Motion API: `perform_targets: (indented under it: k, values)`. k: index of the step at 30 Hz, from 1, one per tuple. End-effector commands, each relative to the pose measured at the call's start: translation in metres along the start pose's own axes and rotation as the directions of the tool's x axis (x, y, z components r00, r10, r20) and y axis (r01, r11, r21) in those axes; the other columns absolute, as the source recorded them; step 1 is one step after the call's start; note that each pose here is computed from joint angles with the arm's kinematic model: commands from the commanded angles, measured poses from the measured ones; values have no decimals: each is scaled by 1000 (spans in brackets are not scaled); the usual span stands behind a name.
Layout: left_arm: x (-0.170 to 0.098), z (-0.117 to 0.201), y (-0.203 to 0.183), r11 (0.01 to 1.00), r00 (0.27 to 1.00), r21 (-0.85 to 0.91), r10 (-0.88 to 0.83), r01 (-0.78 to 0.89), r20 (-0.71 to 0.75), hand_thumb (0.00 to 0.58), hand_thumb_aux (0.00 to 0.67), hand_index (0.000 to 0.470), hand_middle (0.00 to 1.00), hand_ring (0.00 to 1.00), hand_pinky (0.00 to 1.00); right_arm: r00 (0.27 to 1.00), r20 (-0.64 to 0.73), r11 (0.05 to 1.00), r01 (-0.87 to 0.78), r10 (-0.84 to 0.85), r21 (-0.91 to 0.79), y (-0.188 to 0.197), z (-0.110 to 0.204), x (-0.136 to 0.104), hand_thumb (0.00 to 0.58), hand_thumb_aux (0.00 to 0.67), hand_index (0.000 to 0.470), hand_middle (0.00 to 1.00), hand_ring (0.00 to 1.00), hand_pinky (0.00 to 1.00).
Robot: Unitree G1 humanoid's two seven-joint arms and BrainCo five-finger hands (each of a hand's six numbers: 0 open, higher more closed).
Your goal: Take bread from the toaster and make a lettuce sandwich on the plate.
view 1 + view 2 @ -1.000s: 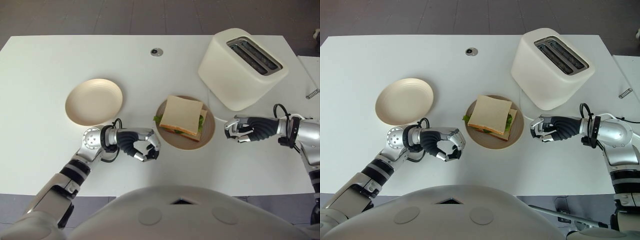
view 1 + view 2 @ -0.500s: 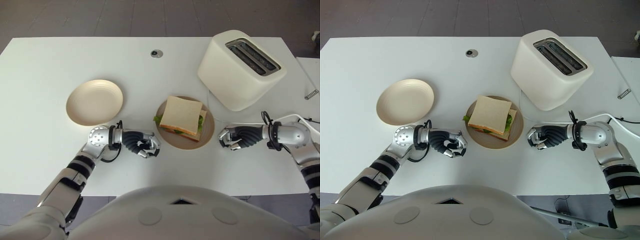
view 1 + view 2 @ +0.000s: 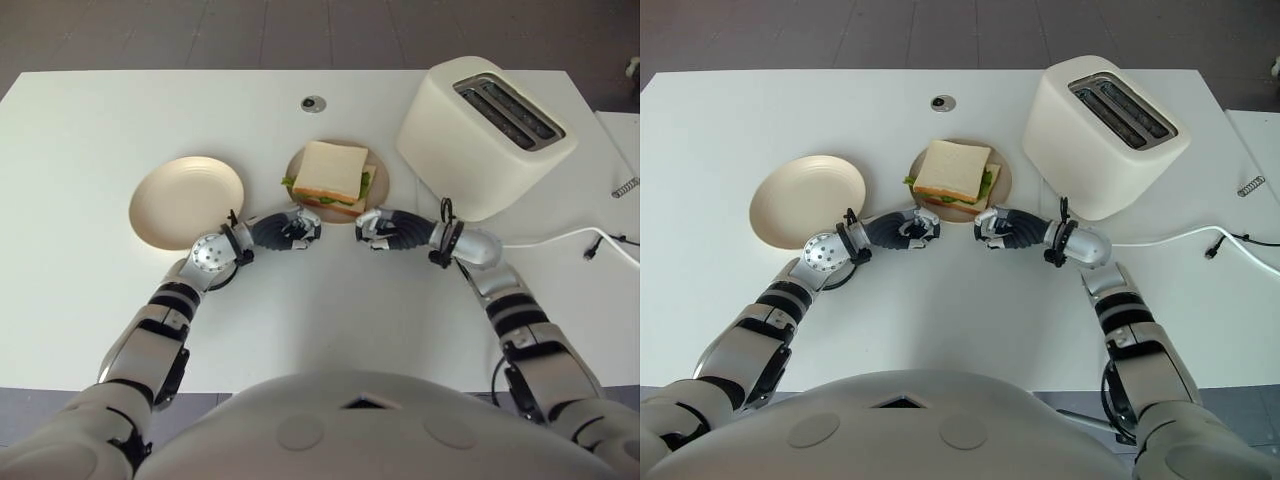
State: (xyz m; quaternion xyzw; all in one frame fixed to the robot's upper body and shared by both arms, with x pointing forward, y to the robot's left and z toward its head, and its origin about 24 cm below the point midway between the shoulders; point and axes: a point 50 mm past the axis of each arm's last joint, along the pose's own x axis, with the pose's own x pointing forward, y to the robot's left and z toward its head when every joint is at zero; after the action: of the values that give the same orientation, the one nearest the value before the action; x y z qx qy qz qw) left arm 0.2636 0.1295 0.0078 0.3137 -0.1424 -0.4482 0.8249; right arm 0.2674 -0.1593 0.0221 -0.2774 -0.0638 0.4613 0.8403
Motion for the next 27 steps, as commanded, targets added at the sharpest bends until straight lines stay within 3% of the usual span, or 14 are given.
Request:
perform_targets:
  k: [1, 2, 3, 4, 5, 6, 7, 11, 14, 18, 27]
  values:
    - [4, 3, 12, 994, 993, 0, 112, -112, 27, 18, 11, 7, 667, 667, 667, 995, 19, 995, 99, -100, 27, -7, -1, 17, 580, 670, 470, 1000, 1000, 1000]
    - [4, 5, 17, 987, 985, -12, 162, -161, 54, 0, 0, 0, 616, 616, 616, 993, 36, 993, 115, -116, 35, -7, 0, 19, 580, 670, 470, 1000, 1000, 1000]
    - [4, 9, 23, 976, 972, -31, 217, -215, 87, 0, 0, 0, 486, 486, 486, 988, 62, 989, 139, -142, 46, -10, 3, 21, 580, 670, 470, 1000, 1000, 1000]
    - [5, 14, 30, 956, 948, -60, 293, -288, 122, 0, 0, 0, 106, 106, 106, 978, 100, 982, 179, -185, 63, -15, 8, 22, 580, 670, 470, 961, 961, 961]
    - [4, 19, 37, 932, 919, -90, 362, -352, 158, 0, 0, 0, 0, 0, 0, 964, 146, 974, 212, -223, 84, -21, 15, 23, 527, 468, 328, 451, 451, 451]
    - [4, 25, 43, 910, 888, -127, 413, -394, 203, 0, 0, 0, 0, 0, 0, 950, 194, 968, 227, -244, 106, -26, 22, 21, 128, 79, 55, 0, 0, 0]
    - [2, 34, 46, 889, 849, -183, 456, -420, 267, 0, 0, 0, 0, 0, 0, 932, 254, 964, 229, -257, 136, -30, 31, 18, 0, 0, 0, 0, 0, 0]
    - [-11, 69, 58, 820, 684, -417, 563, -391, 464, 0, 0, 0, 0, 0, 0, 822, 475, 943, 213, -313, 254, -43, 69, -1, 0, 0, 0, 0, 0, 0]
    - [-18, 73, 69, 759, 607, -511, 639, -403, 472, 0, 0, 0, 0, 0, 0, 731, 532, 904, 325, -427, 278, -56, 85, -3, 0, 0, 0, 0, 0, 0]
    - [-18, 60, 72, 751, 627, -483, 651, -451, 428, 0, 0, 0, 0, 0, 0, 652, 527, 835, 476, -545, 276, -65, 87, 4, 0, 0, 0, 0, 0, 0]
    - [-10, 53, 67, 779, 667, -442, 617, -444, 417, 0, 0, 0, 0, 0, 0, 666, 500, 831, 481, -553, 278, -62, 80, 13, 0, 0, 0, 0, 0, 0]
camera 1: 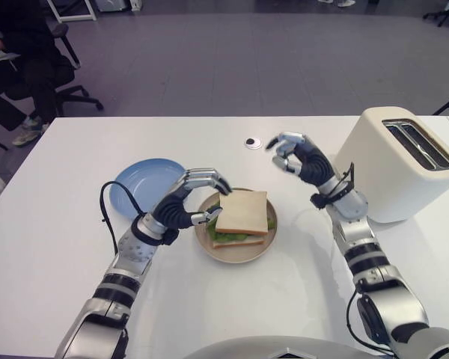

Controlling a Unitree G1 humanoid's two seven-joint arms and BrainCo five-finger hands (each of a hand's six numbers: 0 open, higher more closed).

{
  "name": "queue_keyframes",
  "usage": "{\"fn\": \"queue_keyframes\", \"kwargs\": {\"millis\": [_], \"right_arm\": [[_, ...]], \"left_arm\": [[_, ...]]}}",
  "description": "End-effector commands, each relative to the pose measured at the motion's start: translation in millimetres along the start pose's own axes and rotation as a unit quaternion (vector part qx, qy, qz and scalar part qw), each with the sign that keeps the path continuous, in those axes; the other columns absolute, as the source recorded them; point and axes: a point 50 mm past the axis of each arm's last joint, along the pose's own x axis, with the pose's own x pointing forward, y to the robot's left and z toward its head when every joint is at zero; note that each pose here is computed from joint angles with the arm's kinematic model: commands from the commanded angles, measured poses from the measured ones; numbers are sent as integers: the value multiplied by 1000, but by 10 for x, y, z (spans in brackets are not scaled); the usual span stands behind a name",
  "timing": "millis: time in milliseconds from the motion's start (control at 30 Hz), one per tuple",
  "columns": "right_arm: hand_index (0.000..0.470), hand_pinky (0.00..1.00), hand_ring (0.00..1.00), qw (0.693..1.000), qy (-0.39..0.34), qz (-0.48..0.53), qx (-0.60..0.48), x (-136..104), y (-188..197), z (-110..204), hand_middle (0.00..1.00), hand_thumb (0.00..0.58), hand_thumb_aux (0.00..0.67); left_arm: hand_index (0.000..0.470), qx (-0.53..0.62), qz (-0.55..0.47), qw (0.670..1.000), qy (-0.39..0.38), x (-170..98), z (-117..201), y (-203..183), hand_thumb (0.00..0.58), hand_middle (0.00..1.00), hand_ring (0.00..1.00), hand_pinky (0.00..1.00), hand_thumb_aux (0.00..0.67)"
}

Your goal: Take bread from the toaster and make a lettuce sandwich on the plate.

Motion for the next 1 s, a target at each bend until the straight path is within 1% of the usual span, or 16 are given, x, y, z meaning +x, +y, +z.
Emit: {"fn": "queue_keyframes", "kwargs": {"millis": [33,100,133,200,300,400,467,567,633,700,833,967,1000], "right_arm": [[470,1000,1000,970,8,232,65,-386,503,165,1000,580,670],[470,1000,1000,926,23,364,97,-671,789,234,1000,580,670],[470,1000,1000,908,31,404,108,-772,875,250,1000,580,670],[470,1000,1000,886,46,446,122,-889,964,256,1000,580,670],[470,1000,1000,854,74,499,123,-1048,1073,223,1000,580,670],[470,1000,1000,833,94,532,118,-1116,1198,169,1000,580,670],[470,1000,1000,838,114,524,101,-1068,1271,65,1000,580,670],[470,1000,1000,871,147,465,63,-886,1295,-145,1000,580,670],[470,1000,1000,890,180,417,27,-772,1274,-311,1000,580,670],[470,1000,1000,907,210,365,3,-666,1245,-459,1000,580,670],[470,1000,1000,929,254,269,-29,-502,1209,-666,1000,580,670],[470,1000,1000,942,290,159,-59,-350,1094,-837,1000,580,670],[470,1000,1000,945,289,136,-63,-306,1079,-849,1000,580,670]], "left_arm": [[470,-127,-188,974,-25,-282,357,-368,580,1000,1000,1000,670],[470,-166,-270,948,-20,-428,435,-498,580,1000,1000,1000,670],[470,-178,-297,938,-12,-486,440,-537,580,1000,1000,1000,670],[470,-195,-350,916,17,-607,416,-599,580,1000,1000,1000,670],[470,-180,-428,879,105,-836,229,-685,580,1000,1000,1000,670],[470,-153,-460,858,169,-971,77,-714,580,1000,1000,1000,670],[470,-122,-468,849,215,-1028,-74,-732,580,1000,1000,1000,670],[470,-62,-462,837,286,-1062,-333,-741,580,1000,1000,1000,670],[470,-15,-460,824,331,-1082,-504,-748,580,1000,1000,1000,670],[470,41,-449,815,363,-1072,-663,-724,580,1000,1000,1000,670],[470,152,-379,833,374,-875,-905,-602,580,1000,1000,1000,670],[470,256,-274,858,351,-599,-1081,-499,580,1000,1000,1000,670],[367,279,-240,863,347,-537,-1121,-473,552,1000,1000,1000,523]]}}
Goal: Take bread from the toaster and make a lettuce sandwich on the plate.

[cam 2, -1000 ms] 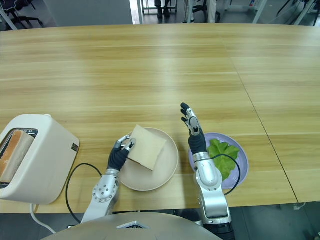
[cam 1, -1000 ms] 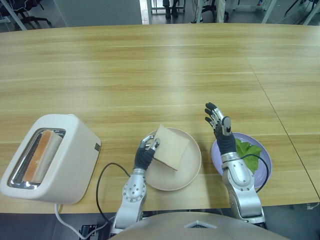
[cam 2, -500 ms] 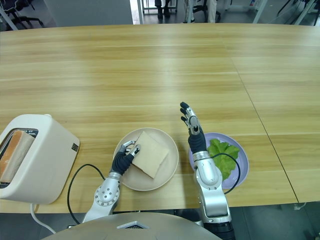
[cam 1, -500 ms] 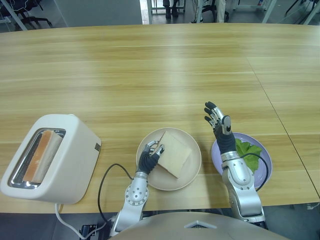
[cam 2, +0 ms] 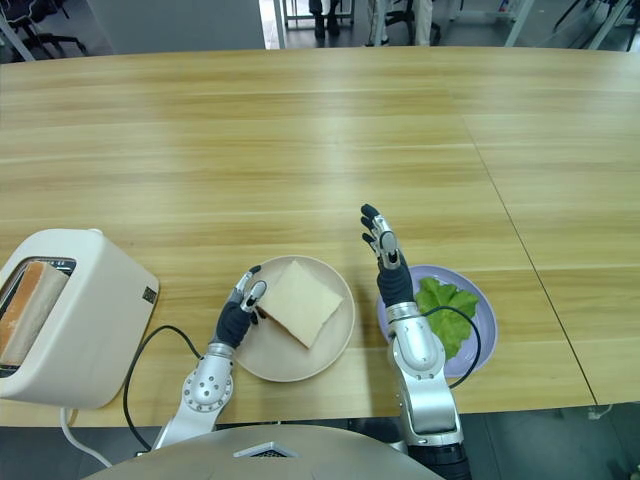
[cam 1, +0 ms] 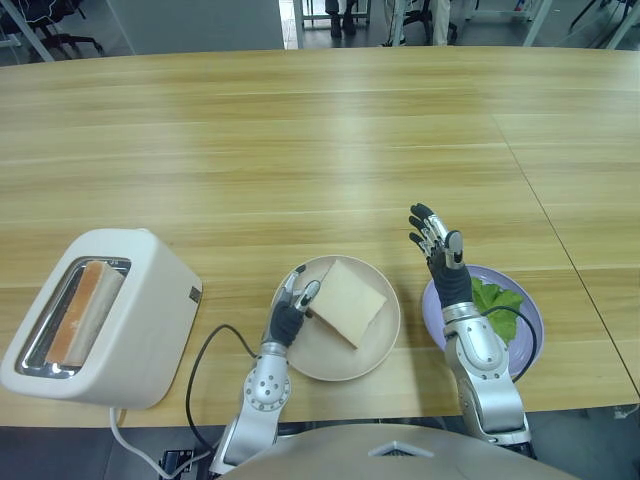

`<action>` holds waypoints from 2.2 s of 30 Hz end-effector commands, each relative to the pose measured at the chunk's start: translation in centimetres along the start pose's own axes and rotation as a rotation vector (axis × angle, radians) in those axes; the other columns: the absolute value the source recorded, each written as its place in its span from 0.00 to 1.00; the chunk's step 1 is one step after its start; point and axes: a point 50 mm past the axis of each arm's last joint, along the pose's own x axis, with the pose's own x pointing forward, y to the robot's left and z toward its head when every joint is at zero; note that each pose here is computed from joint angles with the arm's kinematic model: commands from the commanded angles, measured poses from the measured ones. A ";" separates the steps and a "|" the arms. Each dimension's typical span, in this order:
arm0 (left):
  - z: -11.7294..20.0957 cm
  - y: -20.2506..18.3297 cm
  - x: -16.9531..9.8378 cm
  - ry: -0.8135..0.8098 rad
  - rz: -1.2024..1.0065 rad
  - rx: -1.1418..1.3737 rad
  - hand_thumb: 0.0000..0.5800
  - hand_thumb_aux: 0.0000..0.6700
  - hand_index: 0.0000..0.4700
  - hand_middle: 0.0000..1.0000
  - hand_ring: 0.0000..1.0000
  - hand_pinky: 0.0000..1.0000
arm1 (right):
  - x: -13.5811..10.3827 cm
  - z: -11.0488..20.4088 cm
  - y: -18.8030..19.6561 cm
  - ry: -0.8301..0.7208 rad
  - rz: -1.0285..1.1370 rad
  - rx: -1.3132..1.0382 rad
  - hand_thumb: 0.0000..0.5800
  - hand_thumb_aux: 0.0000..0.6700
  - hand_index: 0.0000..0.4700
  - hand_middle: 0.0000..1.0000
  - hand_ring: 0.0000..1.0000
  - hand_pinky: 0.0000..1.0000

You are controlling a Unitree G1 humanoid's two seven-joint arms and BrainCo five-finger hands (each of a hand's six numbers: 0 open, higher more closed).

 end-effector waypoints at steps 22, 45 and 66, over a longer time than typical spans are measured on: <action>7.1 5.7 -1.3 -0.347 0.330 0.097 0.00 0.00 0.00 0.00 0.00 0.00 | 0.1 -0.9 -0.6 0.056 0.007 -0.041 0.00 0.00 0.00 0.00 0.00 0.00; 4.7 3.3 -0.7 -0.311 0.402 0.015 0.00 0.00 0.00 0.00 0.00 0.00 | -1.6 -0.2 -13.0 0.176 0.109 -1.459 0.00 0.00 0.00 0.00 0.00 0.00; 3.4 4.5 -2.2 -0.239 0.538 0.040 0.00 0.00 0.00 0.00 0.00 0.00 | -1.4 -3.1 -13.1 0.217 0.204 -1.562 0.00 0.00 0.00 0.00 0.00 0.00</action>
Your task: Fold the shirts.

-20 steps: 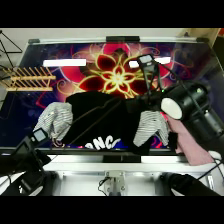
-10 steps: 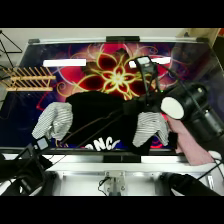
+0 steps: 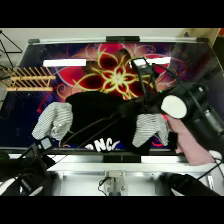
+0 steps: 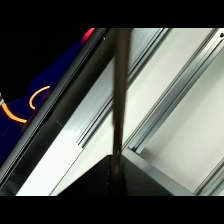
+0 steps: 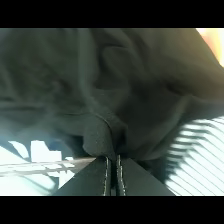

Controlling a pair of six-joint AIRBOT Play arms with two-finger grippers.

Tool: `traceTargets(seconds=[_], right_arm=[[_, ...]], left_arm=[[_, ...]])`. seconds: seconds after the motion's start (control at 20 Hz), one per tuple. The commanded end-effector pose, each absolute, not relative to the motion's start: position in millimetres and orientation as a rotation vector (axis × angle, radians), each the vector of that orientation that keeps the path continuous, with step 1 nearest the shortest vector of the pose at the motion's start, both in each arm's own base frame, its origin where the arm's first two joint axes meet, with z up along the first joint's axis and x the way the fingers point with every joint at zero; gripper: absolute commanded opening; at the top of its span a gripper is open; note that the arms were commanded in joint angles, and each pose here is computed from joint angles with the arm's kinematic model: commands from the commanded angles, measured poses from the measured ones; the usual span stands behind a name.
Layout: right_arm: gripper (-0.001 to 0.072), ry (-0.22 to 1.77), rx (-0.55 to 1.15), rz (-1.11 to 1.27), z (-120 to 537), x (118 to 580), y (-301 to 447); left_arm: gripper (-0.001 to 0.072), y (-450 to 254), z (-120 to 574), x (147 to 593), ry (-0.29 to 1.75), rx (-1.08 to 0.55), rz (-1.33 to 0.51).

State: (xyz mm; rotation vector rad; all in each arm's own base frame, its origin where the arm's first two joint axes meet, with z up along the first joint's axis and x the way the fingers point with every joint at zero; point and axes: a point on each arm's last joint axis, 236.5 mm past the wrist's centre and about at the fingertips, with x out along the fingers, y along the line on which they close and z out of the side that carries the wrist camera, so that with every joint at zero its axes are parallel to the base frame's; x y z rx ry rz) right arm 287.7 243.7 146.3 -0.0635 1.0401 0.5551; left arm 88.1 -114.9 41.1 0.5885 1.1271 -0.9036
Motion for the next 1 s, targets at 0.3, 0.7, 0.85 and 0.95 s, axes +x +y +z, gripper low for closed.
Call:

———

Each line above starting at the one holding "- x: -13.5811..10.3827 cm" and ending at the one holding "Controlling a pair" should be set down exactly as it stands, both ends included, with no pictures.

▸ Answer to the problem:
  - x: -13.5811..10.3827 cm
  - z: -11.0488..20.4088 cm
  - y: -18.8030..19.6561 cm
  - ry: -0.8301..0.7208 rad
  - rz: -1.0285..1.1370 rad
  - rx: -1.3132..1.0382 rad
  - hand_thumb: 0.0000..0.5800
  - hand_thumb_aux: 0.0000..0.6700
  - hand_index: 0.0000..0.4700
  - hand_middle: 0.0000..1.0000
  - hand_ring: 0.0000..1.0000
  - hand_pinky: 0.0000..1.0000

You are controlling a Unitree G1 humanoid's two seven-joint arms and BrainCo five-finger hands (each of a hand's six numbers: 0 open, higher more closed).

 end-effector waypoints at steps 22, 45 and 66, over a longer time than typical spans are measured on: <action>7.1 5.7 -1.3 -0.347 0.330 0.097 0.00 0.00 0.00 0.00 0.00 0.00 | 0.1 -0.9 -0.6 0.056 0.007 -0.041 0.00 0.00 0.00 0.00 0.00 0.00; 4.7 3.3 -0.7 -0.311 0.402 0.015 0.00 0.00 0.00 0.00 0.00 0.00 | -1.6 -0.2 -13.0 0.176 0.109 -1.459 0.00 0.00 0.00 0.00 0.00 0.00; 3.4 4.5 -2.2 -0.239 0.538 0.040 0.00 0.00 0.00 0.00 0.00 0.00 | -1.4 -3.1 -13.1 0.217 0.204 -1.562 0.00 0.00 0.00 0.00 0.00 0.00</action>
Your task: Fold the shirts.

-20 steps: 
-10 steps: 
+0 steps: 
+0 steps: 
+0 steps: 

Controlling a pair of six-joint AIRBOT Play arms with two-finger grippers.

The full output has already been given.